Image result for romy and michele's high school reunion

Lisa Kudrow and Mira Sorvino play the titular Romy and Michele: two 28-year-old blonde women who lack much form of success because of their half-witted minds. Romy has found herself achieving something at the very least for at least she’s a cashier whereas Michele has gone unemployed, and now for their ten-year high school reunion they must pretend that they have found success in order to impress their former peers. Prior to the news, they have lived their lives without much ambition for they still move forth single. From here I could easily have picked up an image that would have went on to remind me of any other comedy aimed towards females, but somehow what I got was all the more wonderful and turned my own expectations the other way around.

Romy and Michele’s High School Reunion comes from the stage play Ladies Room written by screenwriter Robin Schiff and at the same time featured Friends star Lisa Kudrow. Ribin Schiff’s screenplay is one amongst only a few things that allows Romy and Michele’s High School Reunion to be a much better film than it really has much right to be. It was the sort of joy that reminded me of what it was that I loved most about Clueless: another film that takes its own appearance as a teen comedy in order to deconstruct its pathos through the arc of its lead character. Romy and Michele’s High School Reunion doesn’t do much that’s different or on the same level but to say it’s anything other than great fun from start to finish is something that I would only find hard to believe, given how much pleasure came out on the spot, even if a lack of subtlety can be felt from time to time.

Lisa Kudrow and Mira Sorvino as Romy and Michele are wonderful together in the sorts of characters that they play, but Robin Schiff’s screenplay is where the joys of their arcs come into play. The two of them embrace the “valley girl” stereotype when it comes to playing girls from high school but having stuck to this sort of caricature all throughout one’s life allows for David Mirkin to expose something else inside. The misery that comes clear from the ugliness of sticking to this caricature comes from the deconstruction of what the stereotype makes of a single person, and it hit me why I was enjoying Romy and Michele as much as I did from there. It wasn’t from the chemistry between Kudrow and Sorvino as the inseparable pair of best friends but rather instead it was how on the inside it actually shows how harmful can conforming to said cliques can be, noting what it did to Romy and Michele.
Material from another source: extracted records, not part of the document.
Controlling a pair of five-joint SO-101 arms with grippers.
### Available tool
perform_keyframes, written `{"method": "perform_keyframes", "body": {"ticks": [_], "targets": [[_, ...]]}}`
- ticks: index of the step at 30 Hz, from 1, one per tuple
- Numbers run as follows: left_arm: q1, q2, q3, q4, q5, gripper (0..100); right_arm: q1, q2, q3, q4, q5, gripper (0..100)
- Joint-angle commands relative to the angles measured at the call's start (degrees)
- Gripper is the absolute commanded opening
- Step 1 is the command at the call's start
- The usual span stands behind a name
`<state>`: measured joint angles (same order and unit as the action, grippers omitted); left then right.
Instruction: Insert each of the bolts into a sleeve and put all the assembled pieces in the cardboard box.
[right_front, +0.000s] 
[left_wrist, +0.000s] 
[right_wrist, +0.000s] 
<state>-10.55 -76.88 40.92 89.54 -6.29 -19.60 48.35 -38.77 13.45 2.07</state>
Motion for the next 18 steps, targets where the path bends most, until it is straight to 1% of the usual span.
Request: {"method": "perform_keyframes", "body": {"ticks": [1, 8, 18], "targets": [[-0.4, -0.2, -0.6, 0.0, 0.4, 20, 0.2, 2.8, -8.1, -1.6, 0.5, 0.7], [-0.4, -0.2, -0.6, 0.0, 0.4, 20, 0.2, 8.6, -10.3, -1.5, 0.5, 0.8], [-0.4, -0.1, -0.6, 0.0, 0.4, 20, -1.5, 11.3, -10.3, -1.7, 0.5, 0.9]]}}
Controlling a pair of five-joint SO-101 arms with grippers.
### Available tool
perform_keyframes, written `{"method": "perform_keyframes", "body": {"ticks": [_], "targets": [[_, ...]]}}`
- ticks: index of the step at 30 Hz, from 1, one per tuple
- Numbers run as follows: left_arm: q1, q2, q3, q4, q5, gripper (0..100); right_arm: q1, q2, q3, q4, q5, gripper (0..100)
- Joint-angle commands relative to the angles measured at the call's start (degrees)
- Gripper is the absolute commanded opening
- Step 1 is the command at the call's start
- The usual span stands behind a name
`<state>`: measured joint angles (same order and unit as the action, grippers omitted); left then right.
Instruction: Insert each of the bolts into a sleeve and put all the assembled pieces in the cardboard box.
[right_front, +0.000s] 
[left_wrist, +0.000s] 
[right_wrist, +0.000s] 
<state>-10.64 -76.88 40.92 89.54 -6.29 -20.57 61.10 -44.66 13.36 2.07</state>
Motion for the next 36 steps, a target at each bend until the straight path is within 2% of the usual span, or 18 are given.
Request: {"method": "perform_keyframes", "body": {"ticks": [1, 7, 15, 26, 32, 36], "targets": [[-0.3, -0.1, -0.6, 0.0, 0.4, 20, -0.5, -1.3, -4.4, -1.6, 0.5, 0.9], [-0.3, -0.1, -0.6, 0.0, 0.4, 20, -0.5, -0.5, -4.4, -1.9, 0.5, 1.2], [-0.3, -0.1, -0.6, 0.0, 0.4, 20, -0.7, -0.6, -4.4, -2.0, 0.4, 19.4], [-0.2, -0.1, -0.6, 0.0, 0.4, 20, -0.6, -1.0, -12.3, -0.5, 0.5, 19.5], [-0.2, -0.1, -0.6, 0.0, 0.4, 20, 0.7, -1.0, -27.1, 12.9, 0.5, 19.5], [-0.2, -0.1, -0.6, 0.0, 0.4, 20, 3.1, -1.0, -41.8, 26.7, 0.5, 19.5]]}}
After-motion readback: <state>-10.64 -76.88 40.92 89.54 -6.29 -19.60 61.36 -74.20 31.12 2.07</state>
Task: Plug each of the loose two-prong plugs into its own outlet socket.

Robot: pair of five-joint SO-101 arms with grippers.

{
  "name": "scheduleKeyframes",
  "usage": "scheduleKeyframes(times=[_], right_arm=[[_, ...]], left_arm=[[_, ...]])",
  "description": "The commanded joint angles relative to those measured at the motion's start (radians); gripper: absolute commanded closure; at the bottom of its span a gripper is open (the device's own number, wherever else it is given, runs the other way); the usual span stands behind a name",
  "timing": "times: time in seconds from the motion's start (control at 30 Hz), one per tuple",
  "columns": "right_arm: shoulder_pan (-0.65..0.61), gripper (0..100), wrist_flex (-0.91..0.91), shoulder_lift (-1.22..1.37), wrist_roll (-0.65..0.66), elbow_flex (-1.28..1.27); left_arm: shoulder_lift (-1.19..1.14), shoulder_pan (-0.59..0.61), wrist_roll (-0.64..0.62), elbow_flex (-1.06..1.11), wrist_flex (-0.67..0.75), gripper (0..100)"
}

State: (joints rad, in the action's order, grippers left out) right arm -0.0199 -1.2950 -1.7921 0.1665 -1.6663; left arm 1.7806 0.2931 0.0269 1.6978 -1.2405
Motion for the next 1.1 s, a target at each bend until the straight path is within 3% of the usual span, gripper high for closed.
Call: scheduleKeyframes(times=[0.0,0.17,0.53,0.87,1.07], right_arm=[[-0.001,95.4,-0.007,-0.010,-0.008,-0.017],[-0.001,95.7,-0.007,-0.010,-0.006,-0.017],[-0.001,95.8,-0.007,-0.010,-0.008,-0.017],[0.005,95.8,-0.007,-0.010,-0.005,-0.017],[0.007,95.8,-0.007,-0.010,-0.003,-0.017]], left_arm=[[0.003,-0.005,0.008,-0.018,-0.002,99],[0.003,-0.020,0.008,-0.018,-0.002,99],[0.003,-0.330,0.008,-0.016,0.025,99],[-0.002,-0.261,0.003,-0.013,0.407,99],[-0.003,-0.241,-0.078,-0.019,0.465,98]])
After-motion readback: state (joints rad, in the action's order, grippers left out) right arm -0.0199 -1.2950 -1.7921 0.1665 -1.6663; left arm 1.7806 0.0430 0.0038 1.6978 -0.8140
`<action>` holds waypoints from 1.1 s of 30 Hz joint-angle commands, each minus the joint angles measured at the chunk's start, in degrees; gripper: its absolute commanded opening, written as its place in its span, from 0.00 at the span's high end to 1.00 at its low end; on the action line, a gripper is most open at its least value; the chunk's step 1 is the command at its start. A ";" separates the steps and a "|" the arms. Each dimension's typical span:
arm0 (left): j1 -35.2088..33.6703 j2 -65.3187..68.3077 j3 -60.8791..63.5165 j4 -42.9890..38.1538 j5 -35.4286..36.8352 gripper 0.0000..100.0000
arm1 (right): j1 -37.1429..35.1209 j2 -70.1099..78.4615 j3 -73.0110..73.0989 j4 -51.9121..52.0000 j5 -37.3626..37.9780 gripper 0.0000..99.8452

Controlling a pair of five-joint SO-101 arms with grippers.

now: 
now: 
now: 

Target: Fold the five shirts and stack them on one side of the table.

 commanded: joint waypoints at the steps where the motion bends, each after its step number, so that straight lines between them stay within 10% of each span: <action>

Alan Cumming was also fairly charming in the role of a former nerd turned hunk, but it was all to be expected of what David Mirkin’s goal to create a satire of perception in a world where stereotypes run abroad at one point of life, and what if conformity still rings in one’s later years. That’s not to say Romy and Michele’s High School Reunion, being a feminist satire of the cliques it depicts is immune to the shortcomings that would find themselves present in these sorts of films, but when it’s most effective, they always bring a great laugh. It’s never limited down to the friendship between Romy and Michele but Alan Cumming’s presence adds more to the joy to be found. Janeane Garofalo’s performance finds itself among the weaker spots, but nevertheless her part is serviceable in aiding the development amidst the arcs of Romy and Michele.

I probably would have turned this movie off in an instant if it succumbed only to every shortcoming that would be present within films of the sorts, but instead I only found myself growing happier with what I was witnessing. But maybe there was an underlying cleverness coming out on David Mirkin’s end knowing how he was a former showrunner for The Simpsons, allowing the full effect of the satire present in Robin Schiff’s screenplay to take place. It finds itself going beyond what would be typical of this subgenre of feel-good comedy (although in a sense it is still coming down to the clothes its protagonists wear), but all throughout it caught me that it never seemed afraid of heading into a darker area than I’d have expected of this sort of film. And all throughout it works to create a wonderfully charming experience.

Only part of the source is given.